Materials chemistry is at a critical juncture with a massive growth of data from computational and experimental sources, made possible by efficient ab-initio methods, rapidly expanding computing resources, as well as recent advances in high-throughput/robotic laboratories. These data repositories now provide ready access to millions of datapoints of materials properties for use in chemical and materials informatics. Such resources have the potential to greatly accelerate scientific knowledge and engineering, provided suitable methods exist to effectively and reliably leverage the data. However, this can be challenging due to the need to account for the many intrinsic physical (quantum mechanical) complexities underlying these systems, necessitating the careful application of machine learning models and the effective inclusion of domain information and physical constraints. Our group at Georgia Tech develops novel computational approaches which can capture these complexities for use in mapping or populating the chemical/materials space. These include data-driven methods for learning representations of atomistic systems, fitting potential energy surfaces, obtaining interpretable latent spaces of chemical systems, and for building new materials at the atomic level.

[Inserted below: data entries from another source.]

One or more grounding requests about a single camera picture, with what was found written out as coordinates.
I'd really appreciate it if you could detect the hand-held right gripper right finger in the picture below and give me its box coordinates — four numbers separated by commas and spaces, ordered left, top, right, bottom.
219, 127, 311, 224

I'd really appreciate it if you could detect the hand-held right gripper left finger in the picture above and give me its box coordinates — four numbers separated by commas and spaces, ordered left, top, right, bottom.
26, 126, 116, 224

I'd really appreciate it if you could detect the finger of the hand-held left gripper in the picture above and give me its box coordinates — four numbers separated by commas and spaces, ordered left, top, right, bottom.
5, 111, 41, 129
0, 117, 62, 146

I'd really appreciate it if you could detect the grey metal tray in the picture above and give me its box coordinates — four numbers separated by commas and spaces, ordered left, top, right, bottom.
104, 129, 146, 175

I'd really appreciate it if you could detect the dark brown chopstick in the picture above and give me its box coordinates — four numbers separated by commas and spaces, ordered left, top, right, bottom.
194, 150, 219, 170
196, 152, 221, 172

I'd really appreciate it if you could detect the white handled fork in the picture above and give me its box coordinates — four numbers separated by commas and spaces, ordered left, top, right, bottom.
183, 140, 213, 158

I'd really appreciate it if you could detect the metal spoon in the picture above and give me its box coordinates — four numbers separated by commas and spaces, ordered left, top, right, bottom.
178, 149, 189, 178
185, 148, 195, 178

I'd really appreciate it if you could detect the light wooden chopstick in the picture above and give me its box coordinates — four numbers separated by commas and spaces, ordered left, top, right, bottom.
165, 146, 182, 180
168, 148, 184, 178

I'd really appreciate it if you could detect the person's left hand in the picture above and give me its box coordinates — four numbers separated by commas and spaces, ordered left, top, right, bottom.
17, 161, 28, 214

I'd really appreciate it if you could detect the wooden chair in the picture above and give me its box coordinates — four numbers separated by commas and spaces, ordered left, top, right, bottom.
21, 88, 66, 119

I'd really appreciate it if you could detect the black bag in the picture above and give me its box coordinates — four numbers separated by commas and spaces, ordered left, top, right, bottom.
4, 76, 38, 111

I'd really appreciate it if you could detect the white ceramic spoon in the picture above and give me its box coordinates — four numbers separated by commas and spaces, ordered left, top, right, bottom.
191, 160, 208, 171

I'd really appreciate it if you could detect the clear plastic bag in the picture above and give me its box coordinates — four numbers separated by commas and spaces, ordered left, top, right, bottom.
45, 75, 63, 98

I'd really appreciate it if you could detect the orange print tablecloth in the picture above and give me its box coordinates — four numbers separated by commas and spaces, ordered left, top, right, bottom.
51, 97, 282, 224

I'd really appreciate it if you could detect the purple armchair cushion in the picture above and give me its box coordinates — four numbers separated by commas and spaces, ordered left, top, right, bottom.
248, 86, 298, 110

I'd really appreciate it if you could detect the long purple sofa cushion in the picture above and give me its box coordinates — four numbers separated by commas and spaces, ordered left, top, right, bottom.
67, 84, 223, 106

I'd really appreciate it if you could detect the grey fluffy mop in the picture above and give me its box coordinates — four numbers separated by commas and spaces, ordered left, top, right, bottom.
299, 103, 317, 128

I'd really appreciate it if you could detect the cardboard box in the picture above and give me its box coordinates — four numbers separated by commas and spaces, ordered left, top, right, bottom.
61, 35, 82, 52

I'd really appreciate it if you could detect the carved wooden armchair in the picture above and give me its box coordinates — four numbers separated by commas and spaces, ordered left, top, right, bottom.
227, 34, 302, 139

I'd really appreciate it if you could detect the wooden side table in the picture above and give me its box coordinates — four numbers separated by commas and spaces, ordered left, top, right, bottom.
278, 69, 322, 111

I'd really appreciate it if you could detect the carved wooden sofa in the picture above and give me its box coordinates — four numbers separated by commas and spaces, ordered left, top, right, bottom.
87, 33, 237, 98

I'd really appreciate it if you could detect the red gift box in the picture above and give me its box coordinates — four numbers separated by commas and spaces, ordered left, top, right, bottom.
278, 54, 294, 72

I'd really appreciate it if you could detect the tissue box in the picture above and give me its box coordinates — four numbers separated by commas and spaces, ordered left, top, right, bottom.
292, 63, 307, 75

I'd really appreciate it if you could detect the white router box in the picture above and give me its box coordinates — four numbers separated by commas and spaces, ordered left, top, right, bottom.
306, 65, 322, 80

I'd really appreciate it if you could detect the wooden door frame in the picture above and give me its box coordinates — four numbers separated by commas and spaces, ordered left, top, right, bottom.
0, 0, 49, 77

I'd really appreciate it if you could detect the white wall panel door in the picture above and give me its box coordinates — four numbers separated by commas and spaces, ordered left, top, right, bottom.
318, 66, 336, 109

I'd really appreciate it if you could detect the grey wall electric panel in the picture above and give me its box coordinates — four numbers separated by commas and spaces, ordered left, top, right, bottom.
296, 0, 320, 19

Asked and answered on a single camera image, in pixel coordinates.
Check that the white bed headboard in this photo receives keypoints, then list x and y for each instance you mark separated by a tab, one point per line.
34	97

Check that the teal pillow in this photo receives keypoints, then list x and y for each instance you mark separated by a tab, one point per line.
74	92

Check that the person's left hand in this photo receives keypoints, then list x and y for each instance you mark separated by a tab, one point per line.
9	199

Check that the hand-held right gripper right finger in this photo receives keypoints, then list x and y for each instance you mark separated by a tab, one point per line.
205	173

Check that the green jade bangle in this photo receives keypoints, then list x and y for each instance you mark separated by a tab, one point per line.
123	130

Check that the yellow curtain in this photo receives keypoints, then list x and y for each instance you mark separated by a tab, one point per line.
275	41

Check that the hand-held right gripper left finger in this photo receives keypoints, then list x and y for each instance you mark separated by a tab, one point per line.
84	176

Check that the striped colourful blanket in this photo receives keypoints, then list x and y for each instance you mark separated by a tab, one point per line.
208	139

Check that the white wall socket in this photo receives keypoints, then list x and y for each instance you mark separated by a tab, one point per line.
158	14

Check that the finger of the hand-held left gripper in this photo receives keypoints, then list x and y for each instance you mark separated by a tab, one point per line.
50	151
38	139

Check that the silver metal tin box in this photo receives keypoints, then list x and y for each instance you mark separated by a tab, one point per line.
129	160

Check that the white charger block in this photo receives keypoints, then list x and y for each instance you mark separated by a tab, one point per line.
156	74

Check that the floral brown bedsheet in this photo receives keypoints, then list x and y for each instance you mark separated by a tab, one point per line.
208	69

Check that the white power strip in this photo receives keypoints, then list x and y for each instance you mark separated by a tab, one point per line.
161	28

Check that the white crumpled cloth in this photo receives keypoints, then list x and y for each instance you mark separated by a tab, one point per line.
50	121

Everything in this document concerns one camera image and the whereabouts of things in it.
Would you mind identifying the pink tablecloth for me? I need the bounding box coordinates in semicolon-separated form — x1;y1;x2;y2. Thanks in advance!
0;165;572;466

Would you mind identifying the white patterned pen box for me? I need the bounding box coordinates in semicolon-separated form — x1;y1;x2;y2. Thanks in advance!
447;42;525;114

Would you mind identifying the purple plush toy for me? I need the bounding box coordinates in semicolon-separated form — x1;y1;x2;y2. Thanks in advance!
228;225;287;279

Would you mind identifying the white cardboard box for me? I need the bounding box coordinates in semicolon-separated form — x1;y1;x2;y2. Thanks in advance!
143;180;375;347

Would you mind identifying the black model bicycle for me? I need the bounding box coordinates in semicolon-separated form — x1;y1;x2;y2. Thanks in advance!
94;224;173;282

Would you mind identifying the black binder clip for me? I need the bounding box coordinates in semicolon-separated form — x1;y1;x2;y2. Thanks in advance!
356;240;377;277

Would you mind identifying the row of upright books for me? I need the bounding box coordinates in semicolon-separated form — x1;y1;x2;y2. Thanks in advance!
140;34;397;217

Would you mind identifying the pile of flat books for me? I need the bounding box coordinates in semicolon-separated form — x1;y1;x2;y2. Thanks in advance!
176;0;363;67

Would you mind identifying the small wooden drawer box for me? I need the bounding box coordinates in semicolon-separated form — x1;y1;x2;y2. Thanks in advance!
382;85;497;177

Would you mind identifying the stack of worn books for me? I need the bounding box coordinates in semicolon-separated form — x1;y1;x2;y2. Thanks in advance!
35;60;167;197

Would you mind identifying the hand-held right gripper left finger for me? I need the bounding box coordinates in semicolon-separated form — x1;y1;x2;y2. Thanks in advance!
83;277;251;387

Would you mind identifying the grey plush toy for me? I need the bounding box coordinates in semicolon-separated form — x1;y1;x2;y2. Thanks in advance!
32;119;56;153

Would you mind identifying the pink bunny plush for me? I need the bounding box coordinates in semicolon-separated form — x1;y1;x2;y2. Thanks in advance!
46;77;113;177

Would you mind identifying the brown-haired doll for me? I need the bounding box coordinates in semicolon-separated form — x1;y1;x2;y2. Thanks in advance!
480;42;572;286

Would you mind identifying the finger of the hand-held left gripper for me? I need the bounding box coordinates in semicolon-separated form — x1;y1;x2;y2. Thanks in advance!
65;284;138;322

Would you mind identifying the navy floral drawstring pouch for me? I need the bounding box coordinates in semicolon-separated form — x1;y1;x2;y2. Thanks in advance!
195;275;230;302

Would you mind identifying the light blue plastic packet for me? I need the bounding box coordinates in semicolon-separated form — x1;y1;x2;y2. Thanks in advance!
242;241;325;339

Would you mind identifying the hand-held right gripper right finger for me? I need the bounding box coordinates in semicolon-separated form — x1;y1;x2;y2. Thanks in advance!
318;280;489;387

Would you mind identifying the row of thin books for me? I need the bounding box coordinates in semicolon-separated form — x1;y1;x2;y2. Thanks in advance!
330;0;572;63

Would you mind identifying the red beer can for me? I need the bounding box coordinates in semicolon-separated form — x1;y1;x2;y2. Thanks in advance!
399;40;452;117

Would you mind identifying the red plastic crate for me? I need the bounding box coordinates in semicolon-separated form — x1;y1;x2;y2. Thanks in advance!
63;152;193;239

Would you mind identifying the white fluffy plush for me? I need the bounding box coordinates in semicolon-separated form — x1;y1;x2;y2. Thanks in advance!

We are interested in applying these methods to discover and design new functional materials for applications including catalysis, carbon capture and utilization, energy storage, and neuromorphic devices. We also seek to understand the underlying physiochemical phenomena governing the properties of materials from a data-driven perspective, relating to molecular activation on surfaces, chemical bonding in solids and interfaces, and strong electron correlation. Some specific ongoing projects are as follows:
Surrogate models for quantum chemistry
Ab initio quantum chemistry simulations are widely employed to obtain a broad range of materials properties, and its usage takes up almost a third of the share of computational resources on current high-performance computing centers. The cost of these calculations, especially at the higher levels of theory needed to provide accurate energetics, model excited states, and capture strong electron correlation represents a substantial bottleneck for computational studies and makes the study of these complex phenomena prohibitively expensive. To address this problem, we develop machine learning models which act as surrogates to these quantum chemistry methods for systems of arbitrary structural and compositional complexity and scalable to large system sizes.
We are currently developing graph neural network models which takes atomic structure as input and predicts energies, forces, as well as a wide range of other materials properties such as density of states.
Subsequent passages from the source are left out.